Beginning with the line that contains "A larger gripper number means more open" in the material below, print each line exactly until the line that contains "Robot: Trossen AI" has been printed, then stop.
Content starts
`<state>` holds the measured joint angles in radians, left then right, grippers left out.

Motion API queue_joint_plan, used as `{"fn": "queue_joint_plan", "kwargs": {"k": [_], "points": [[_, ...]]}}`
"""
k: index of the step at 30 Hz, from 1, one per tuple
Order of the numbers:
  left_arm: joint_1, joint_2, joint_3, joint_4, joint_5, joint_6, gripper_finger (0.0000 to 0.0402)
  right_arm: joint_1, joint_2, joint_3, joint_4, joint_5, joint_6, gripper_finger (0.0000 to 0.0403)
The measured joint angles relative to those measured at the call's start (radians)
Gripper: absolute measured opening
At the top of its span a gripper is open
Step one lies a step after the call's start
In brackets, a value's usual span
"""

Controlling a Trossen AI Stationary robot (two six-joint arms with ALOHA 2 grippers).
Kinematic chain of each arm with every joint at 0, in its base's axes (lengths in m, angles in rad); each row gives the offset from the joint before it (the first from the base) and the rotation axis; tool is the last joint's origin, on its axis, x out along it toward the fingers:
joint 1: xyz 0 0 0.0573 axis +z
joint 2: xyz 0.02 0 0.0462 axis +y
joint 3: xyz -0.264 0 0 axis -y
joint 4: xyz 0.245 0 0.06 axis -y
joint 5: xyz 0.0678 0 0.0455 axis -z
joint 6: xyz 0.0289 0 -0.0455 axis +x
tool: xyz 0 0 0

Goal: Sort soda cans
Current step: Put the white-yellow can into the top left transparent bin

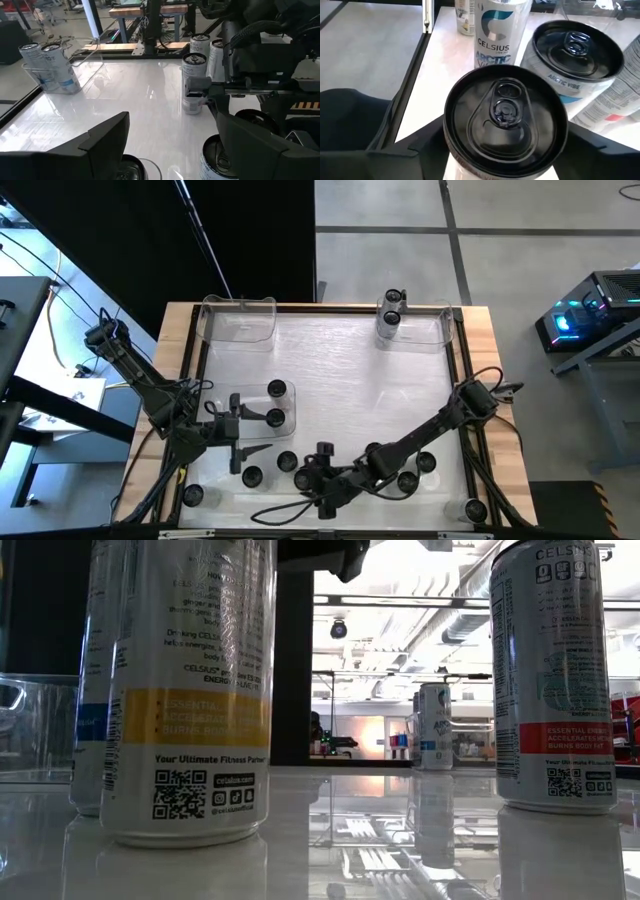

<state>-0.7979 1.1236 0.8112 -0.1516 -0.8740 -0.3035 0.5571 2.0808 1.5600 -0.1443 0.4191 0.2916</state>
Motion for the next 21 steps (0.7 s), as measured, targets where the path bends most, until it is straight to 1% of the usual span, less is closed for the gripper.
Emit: {"fn": "queue_joint_plan", "kwargs": {"k": [2,5,9,13,15,18,21], "points": [[0.0,0.0,0.0,0.0,0.0,0.0,0.0294,0.002,-0.011,0.001,-0.031,0.0,0.026,0.0246],[0.0,0.0,0.0,0.0,0.0,0.0,0.0294,0.008,-0.05,-0.001,-0.12,0.004,0.053,0.0244],[0.0,0.0,0.0,0.0,0.028,-0.003,0.0294,0.024,-0.138,-0.002,-0.242,0.051,0.098,0.0244],[0.0,0.0,0.0,0.0,0.03,-0.002,0.0294,0.027,-0.192,0.002,-0.409,0.135,0.154,0.0245],[0.0,0.0,0.0,0.0,0.024,-0.002,0.0294,0.003,-0.193,-0.002,-0.476,0.15,0.157,0.0245],[0.0,0.0,0.0,0.0,0.015,-0.002,0.0294,-0.056,-0.196,-0.003,-0.503,0.161,0.132,0.0246],[0.001,0.003,0.0,0.001,0.01,-0.006,0.0294,-0.13,-0.215,-0.07,-0.498,0.184,0.106,0.0247]]}}
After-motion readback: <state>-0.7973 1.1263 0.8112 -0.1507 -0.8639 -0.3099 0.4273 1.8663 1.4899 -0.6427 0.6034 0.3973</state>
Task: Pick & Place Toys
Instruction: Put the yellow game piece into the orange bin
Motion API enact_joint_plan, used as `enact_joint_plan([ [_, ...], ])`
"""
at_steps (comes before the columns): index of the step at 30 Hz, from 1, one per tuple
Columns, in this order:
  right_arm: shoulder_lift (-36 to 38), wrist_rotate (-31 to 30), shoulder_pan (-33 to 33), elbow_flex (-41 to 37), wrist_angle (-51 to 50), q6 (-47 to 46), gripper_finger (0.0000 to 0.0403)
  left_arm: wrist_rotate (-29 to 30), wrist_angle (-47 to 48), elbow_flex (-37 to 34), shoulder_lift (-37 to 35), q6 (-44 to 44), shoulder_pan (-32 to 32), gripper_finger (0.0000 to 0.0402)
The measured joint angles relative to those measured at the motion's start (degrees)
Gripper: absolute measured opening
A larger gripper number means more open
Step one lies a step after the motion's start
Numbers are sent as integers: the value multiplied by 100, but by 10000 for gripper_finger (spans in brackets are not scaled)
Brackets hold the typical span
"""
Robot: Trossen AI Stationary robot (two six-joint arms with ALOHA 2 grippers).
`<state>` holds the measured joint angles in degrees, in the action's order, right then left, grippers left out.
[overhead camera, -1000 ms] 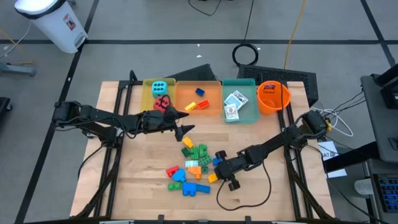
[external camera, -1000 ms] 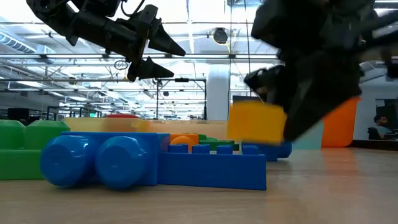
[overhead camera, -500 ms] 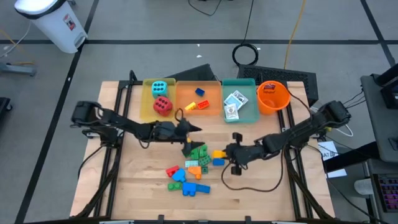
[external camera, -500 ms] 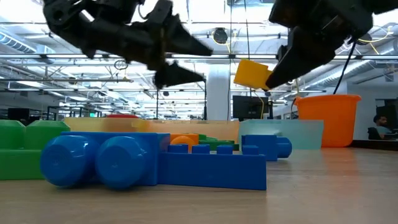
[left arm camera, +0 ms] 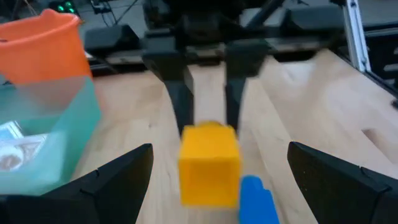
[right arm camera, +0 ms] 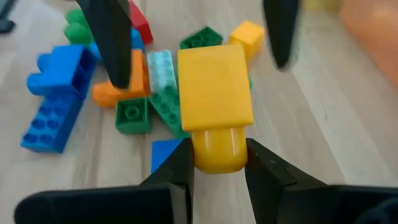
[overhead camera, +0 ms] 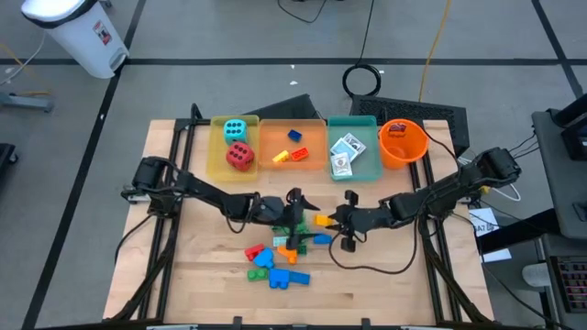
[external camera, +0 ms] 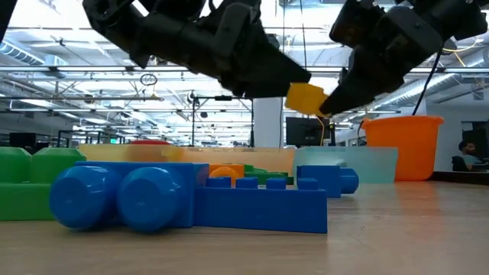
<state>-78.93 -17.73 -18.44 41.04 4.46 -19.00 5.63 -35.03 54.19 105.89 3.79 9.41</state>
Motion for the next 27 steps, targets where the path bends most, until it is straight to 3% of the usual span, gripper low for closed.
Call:
enact_joint_plan([
  [10, 1, 3, -50, 4, 297, 211, 70, -115, 77, 27, -68, -645, -113, 364],
  [14, 1, 2, -54, 4, 426, 213, 74, -349, 93, 27, -68, -651, -113, 309],
  [23, 2, 21, -54, 4, 479, 321, 84, -406, 20, 20, -68, -556, -124, 130],
  [27, 39, -33, -46, 10, 416, 384, 116, -417, 104, 8, -246, -441, -217, 124],
])
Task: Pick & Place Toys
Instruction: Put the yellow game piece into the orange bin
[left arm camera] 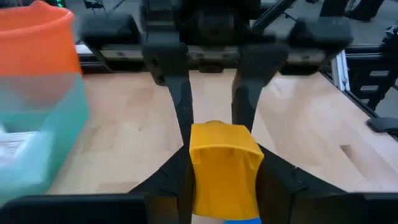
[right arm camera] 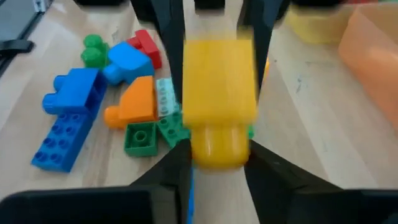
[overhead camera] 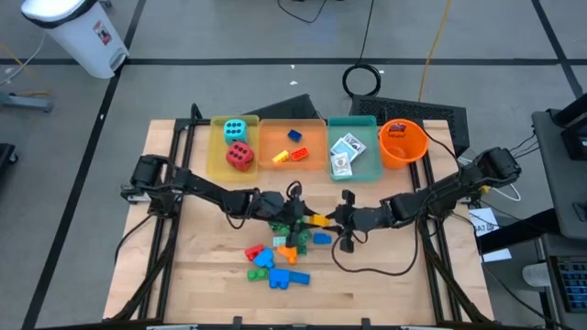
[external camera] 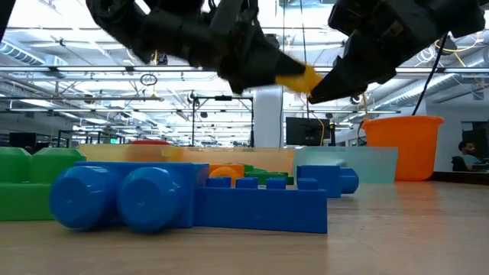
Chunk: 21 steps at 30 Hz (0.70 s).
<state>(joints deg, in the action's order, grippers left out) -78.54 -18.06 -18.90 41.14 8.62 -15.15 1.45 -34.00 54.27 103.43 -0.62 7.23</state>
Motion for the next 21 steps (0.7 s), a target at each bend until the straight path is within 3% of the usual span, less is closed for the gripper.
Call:
enact_joint_plan([
  [4, 331, 154, -11, -2, -498, -1, 144, 599, 664, 17, -693, 13, -141, 124],
  [13, 1204, 160, -24, -18, -1131, -50, 158, 3064, 2592, 21, -1843, 23, -654, 142],
  [16, 1264, 139, -16, -177, -923, 29, 153, 3168, 3203, 7, -1803, -250, -1128, 129],
  [21, 1279, 151, 97, -534, -505, 297, 146, 3008, 3369, -49, -1202, -832, -2015, 128],
])
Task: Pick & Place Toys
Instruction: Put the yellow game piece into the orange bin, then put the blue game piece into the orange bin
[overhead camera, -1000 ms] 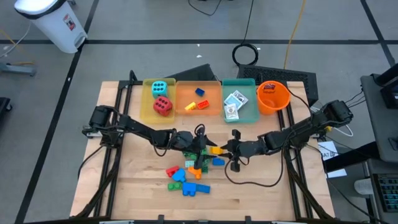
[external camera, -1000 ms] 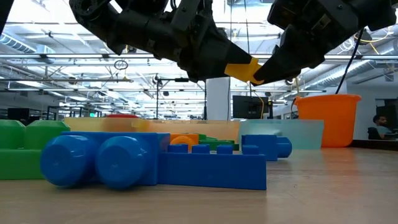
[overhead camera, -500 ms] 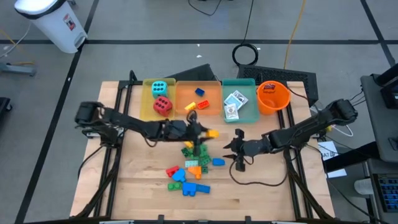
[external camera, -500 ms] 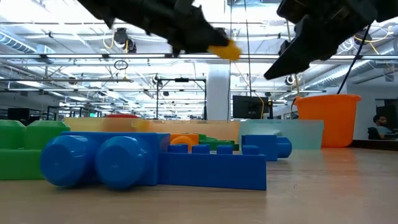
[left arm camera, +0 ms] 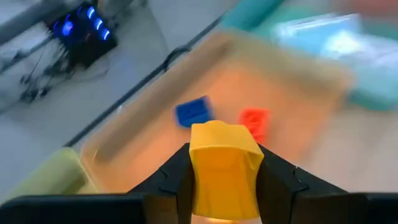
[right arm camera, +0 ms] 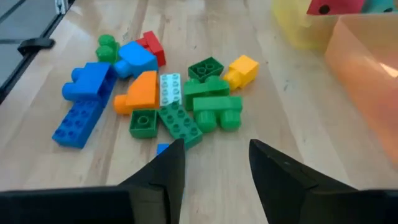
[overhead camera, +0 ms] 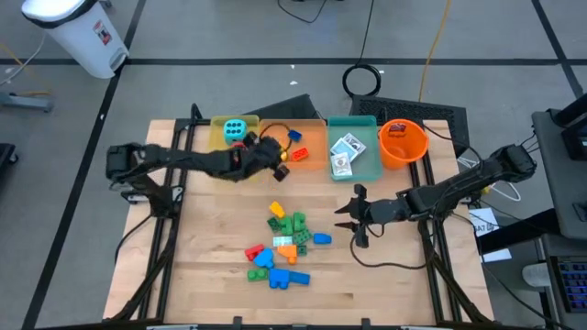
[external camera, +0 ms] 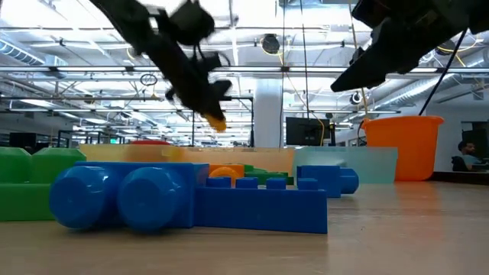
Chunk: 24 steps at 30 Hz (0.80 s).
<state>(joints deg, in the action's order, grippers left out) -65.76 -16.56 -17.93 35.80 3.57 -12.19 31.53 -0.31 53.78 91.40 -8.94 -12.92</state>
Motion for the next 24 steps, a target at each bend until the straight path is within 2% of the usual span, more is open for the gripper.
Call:
enact_joint_plan([
  [6, 85, 8, 279, -267, 260, 92, 145, -673, -451, 28, 828, -384, -852, 136],
  [12, 91, 17, 443, -318, 259, 94, 146, -1087, -564, 37, 1136, -673, -1245, 137],
  [17, 98, 22, 448, -320, 565, 159, 146, -1100, -577, 39, 1054, -553, -1231, 205],
  [24, 97, 51, 436, -318, 1175, 244, 155, -1239, -480, 37, 454, -28, -1073, 301],
])
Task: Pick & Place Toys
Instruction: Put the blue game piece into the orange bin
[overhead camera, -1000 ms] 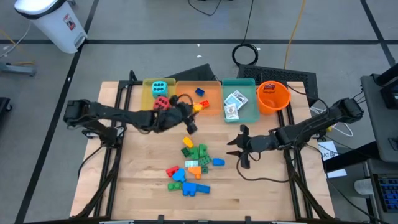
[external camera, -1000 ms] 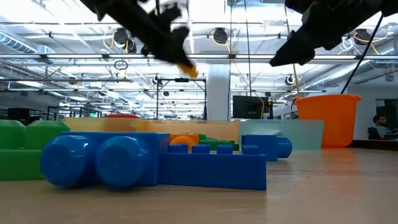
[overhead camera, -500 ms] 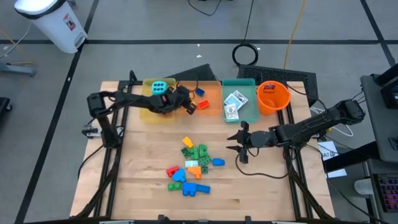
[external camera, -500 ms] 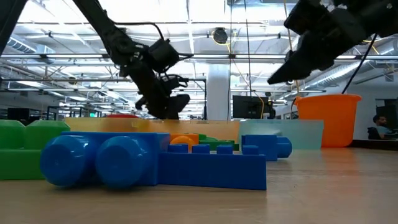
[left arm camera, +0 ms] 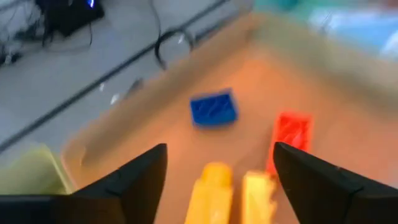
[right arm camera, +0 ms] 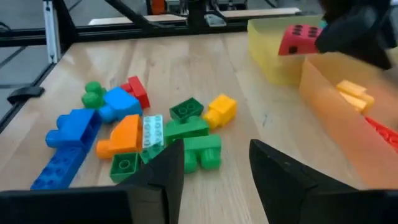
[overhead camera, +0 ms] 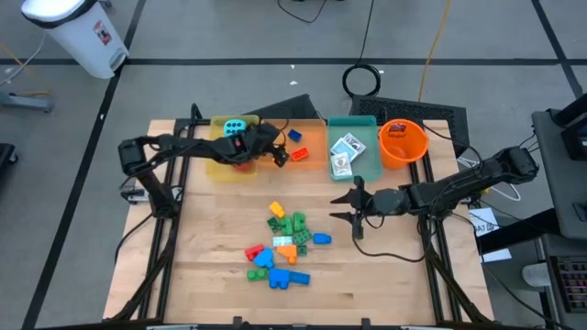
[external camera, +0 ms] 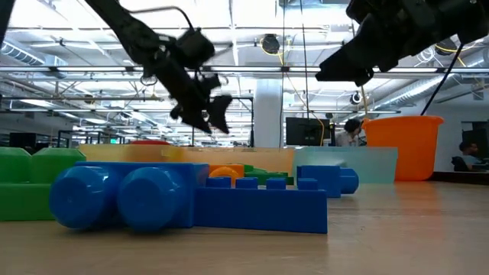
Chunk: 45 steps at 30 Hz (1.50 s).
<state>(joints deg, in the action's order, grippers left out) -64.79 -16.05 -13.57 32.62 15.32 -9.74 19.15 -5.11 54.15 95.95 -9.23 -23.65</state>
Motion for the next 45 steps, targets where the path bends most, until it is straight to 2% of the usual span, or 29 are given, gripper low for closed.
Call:
enact_joint_plan([
  [4, -163, 279, -229, 4, 150, 159, 182, -378, 291, 5, -663, -140, 158, 331],
  [8, -663, 288, -621, 188, 155, 213, 235, -749, 620, 7, -1228, -182, 441, 345],
  [14, -1834, 290, -709, 843, -390, 107, 303, -689, 445, -108, -1430, -168, 1111, 346],
  [20, -2768, 756, -432, 1102, -975, -334, 316, -323, 397, -116, -1319, -97, 1498, 347],
  [24, -3077, 1150, -355, 1104, -933, -339, 305, -264, 321, -114, -1305, -99, 1560, 347],
  [32, -3172, 1182, -369, 1108, -767, -143, 256, -261, 324, -113, -1227, -217, 1560, 347],
  [45, -3148, 1171, -349, 1104, -656, 104, 101, -263, 313, -111, -1194, -360, 1560, 347],
])
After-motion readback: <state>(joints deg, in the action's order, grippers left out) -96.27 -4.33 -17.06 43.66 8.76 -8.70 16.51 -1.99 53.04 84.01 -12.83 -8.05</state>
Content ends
# Answer:
A larger gripper number means more open
Step one lies a step after the motion's start
Numbers are sent as integers: the value multiplied by 100, but by 10000 for gripper_finger (spans in brackets are not scaled)
Brackets hold the typical span
"""
Robot: Trossen AI Stationary robot (two six-joint arms with ALOHA 2 grippers).

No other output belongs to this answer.